Sidestep: Fijian Migrations (a pattern of those to Aotearoa)
At some stage, about 4000 years ago, a canoe load of adventurous “Lapita” sailors either deliberately set out to the east or were driven off course by a westerly wind and made landfall in the Fijian archipelago. Dr. Green’s theory is that these were the first settlers, not only because at that time they would have had the necessary maritime technology, but also because their pottery is found throughout the whole of Fiji. There is no way of knowing how long they enjoyed Fiji to themselves.
But at some stage the Melanesians followed. It is reasonable to suppose that groups of Melanesians who were in contact with the “Lapita” people in the west would have been quick to take advantage of the better craft used by the “Lapita” seafarers and to incorporate them into their own technology.
It is also reasonable to assume that there may have been only a single successful voyage in each instance. Certainly Fijian legends speak of one canoe and one voyage. The canoe was the Kaunitoni and its people were the settlers. The legend says that the first canoe to touch land on the main island of Viti Levu found an indigenous people. The legend also says that the people of the canoe made their way inland from where they eventually spilled to other parts of Fiji. This is similar to old stories of Polynesians initially moving away from areas the tangata whenua lived... for a time.
We can try to imagine those first years. The canoe arriving, the hostile reception from the established population, the skirmishing and then the long trek into the interior; the build up of population and then the subsequent probing towards the coast for both peaceful and hostile interaction with the indigenous peoples.

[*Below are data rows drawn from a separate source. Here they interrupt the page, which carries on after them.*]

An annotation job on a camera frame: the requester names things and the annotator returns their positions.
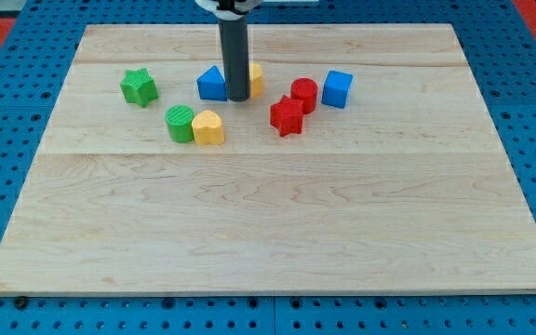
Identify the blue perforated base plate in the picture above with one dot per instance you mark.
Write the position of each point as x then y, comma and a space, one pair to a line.
37, 54

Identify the yellow pentagon block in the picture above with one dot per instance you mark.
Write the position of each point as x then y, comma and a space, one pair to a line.
256, 79

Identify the yellow heart block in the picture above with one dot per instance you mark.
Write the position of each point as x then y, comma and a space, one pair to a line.
208, 128

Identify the green cylinder block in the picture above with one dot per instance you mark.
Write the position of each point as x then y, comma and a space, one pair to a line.
179, 119

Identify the light wooden board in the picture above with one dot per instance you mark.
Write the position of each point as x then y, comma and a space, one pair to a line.
407, 190

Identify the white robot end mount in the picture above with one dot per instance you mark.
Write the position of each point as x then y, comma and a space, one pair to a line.
228, 9

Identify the red cylinder block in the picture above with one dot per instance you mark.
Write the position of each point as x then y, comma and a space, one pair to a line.
305, 90

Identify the green star block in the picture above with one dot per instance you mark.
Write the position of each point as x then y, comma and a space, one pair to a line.
138, 87

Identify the blue cube block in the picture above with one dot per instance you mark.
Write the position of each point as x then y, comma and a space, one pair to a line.
336, 89

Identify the red star block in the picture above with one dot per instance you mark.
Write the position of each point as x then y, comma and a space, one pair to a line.
287, 116

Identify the blue triangle block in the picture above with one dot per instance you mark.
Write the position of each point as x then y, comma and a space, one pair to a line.
211, 85

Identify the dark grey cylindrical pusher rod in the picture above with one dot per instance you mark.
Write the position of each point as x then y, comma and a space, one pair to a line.
235, 58

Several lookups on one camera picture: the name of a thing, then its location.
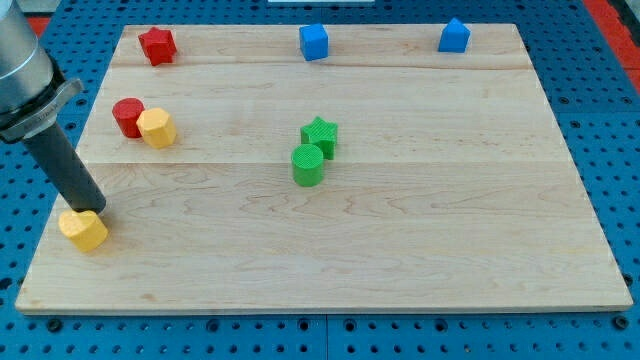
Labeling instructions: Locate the blue cube block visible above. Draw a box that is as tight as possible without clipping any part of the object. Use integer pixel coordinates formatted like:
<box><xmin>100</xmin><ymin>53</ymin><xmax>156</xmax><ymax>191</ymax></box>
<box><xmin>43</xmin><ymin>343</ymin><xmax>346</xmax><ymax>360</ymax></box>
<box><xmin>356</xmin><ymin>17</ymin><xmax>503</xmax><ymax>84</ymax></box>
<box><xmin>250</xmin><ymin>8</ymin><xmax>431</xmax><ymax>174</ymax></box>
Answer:
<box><xmin>299</xmin><ymin>23</ymin><xmax>329</xmax><ymax>61</ymax></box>

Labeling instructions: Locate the blue pentagon block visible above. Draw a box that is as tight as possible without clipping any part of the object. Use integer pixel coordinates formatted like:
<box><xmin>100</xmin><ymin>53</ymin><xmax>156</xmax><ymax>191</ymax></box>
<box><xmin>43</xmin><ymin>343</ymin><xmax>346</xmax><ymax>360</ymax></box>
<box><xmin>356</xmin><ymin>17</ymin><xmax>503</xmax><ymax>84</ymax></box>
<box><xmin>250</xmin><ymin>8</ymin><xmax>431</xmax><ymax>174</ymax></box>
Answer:
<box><xmin>438</xmin><ymin>18</ymin><xmax>471</xmax><ymax>53</ymax></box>

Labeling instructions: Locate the red star block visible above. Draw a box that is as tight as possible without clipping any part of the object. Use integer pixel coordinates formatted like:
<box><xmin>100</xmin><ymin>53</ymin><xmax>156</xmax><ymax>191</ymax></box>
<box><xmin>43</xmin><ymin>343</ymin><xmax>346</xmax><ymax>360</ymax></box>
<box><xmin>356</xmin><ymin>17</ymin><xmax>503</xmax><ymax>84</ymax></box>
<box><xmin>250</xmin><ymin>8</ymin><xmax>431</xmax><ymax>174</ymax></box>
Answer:
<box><xmin>138</xmin><ymin>27</ymin><xmax>177</xmax><ymax>66</ymax></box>

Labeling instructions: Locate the wooden board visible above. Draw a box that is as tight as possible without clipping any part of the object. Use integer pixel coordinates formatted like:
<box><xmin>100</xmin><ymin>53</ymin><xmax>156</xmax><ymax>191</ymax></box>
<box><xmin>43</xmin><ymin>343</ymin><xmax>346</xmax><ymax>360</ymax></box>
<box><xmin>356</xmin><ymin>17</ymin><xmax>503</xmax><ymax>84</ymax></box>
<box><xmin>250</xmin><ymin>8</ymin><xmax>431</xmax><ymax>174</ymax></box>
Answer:
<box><xmin>15</xmin><ymin>24</ymin><xmax>633</xmax><ymax>315</ymax></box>

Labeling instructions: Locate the yellow heart block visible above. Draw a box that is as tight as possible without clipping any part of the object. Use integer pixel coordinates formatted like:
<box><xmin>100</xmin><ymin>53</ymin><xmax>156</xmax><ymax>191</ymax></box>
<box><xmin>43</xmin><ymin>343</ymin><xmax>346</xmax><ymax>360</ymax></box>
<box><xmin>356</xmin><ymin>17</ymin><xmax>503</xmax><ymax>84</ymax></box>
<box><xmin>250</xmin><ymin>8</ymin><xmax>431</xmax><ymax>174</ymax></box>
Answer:
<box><xmin>58</xmin><ymin>210</ymin><xmax>109</xmax><ymax>252</ymax></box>

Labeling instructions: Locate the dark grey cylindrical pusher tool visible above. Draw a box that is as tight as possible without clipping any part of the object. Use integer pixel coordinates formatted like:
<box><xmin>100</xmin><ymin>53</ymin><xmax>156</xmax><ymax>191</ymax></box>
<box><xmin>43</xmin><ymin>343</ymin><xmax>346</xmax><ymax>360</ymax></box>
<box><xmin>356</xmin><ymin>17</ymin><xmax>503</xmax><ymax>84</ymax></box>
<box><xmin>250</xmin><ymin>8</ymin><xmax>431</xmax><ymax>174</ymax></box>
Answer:
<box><xmin>22</xmin><ymin>123</ymin><xmax>106</xmax><ymax>214</ymax></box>

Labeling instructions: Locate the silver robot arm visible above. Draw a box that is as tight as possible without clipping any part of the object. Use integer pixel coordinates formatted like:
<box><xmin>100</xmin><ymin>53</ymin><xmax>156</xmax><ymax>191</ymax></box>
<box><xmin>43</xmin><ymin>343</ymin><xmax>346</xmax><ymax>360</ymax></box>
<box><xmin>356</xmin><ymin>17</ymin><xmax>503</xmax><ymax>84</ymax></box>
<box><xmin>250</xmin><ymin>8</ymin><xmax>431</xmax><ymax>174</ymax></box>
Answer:
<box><xmin>1</xmin><ymin>0</ymin><xmax>84</xmax><ymax>143</ymax></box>

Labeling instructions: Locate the green star block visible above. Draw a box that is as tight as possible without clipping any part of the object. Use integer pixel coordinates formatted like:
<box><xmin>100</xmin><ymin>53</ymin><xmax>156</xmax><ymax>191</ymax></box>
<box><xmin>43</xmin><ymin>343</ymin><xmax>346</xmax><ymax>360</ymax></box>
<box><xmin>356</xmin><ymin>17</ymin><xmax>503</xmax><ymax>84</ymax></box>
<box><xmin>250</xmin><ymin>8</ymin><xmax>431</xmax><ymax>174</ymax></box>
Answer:
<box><xmin>300</xmin><ymin>116</ymin><xmax>338</xmax><ymax>160</ymax></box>

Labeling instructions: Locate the yellow hexagon block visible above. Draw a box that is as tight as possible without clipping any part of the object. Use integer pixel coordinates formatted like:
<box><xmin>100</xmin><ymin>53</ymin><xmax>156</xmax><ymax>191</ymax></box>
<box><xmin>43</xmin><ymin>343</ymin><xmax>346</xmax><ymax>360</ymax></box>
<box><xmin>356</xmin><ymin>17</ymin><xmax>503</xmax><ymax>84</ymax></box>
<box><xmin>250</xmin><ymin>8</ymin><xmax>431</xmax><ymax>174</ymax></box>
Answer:
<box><xmin>136</xmin><ymin>108</ymin><xmax>177</xmax><ymax>149</ymax></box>

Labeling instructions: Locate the green cylinder block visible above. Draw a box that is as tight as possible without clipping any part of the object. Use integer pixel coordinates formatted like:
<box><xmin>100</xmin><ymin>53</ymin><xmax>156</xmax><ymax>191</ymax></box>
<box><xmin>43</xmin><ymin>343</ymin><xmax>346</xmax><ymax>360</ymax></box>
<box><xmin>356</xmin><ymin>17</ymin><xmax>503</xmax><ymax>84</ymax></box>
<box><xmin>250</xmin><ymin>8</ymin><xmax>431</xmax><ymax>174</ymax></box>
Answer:
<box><xmin>291</xmin><ymin>144</ymin><xmax>324</xmax><ymax>187</ymax></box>

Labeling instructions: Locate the red cylinder block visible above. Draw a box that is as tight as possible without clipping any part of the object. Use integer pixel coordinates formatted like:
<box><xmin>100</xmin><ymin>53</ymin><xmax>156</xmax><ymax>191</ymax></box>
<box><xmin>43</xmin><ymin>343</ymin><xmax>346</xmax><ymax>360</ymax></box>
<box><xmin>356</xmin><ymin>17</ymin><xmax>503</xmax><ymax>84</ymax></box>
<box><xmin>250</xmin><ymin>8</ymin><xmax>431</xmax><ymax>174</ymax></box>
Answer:
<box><xmin>112</xmin><ymin>98</ymin><xmax>145</xmax><ymax>138</ymax></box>

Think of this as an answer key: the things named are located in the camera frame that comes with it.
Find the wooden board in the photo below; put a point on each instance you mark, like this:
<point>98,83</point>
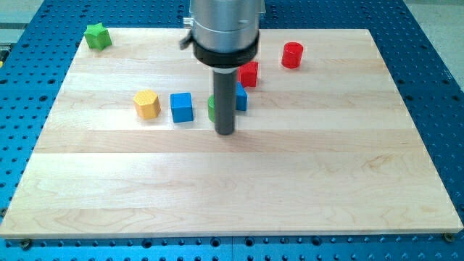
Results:
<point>326,148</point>

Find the yellow hexagon block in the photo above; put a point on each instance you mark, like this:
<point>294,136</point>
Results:
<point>147,104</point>

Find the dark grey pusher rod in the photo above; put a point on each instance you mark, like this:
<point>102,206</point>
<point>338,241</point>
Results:
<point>224,91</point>

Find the green star block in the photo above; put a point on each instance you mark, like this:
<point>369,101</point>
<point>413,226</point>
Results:
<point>97,36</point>

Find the green cylinder block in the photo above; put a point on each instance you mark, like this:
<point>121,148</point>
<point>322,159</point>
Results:
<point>211,108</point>

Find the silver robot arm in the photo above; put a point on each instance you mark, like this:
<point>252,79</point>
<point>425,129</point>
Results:
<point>224,35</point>

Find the red cube block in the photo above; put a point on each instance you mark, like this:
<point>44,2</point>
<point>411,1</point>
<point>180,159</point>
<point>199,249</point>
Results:
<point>247,74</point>

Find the blue cube block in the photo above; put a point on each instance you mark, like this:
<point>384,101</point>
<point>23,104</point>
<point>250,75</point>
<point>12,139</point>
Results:
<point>181,107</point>

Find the blue block behind rod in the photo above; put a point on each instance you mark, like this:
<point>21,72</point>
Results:
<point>241,98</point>

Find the red cylinder block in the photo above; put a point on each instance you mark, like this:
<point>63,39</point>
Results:
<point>292,55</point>

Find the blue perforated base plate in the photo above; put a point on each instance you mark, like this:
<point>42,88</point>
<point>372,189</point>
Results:
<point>49,39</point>

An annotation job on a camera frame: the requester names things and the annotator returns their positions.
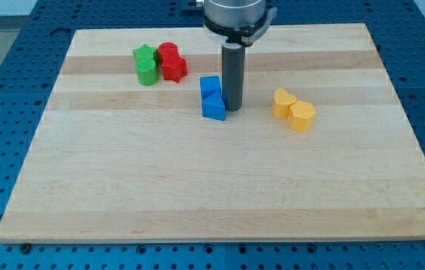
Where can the red star block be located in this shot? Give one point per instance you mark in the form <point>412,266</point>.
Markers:
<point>174,68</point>

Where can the yellow heart block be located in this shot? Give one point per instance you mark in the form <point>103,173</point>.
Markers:
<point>282,101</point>

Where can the yellow hexagon block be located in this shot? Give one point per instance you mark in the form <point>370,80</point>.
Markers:
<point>301,116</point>

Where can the green cylinder block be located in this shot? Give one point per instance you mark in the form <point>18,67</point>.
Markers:
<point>146,69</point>

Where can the blue cube block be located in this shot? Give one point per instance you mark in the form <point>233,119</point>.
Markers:
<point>209,85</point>

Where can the blue triangle block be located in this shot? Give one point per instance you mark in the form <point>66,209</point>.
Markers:
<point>213,106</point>

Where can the blue perforated metal base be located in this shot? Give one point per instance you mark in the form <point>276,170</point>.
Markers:
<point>31,67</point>

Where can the red cylinder block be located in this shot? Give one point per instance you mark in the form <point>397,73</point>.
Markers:
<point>167,50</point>

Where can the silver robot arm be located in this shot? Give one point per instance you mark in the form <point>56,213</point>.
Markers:
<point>234,24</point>

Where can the light wooden board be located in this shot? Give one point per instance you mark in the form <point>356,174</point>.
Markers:
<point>114,161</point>

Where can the grey cylindrical pointer tool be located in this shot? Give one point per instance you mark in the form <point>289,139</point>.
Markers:
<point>233,62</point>

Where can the green star block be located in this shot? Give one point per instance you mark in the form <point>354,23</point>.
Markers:
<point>146,52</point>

“Women and land are the reasons men die”, says an old Maori proverb and there is no reason to suppose it would have been different in pre-historic Fiji. Villages raided, men killed or enslaved and women taken as the prize of victory. Slowly the blood of the distinct ethnic groups would have diffused over both populations, but not to such an extent as to form a homogeneous whole. We can imagine two distinct groups, each modified by the blood of the other but each still retaining its distinct racial characteristics, building up to a series of greater confrontations until finally the descendants of the “Lapita” people are forced out, first into the eastern area of Fiji and then to Tonga and beyond, leaving the dominant Melanesian people in control until many centuries later when once again the descendants of the “Lapita” people, now known as Polynesians, would attempt to return and win back what they had lost.
During this long pre-contact period, Fiji was visited by Tongans who came on regular trading expeditions; Samoans, Wallis Islanders, people of Futuna and Rotuma. At some later stage, not long before European contact, there must also have been contract with Micronesia, most probably Kiribati 1100 miles to the north. The probability of such contact is beyond dispute because the development of the Fijian sailing canoe is so obviously based on the Micronesian model.
The famous English navigator/explorer James Cook notes the difference between the large voyaging canoes he saw in Tonga during his first visit in 1769. During his two subsequent calls he was able to note that the Fijian model had almost completely displaced the indigenous Tongan craft. These show settlement of Fiji to have been achieved some four thousand years ago whereas today most Fijian people trace their descent through some ten generations to the landing of the canoe, the Kaunitoni, and the chiefs Lutunasobasoba and Degei.
The art of pottery brought into the South Pacific by the gifted and versatile “Lapita” people survived in Fiji but failed in Tonga, Samoa and east Polynesia on account of the lack of suitable clay.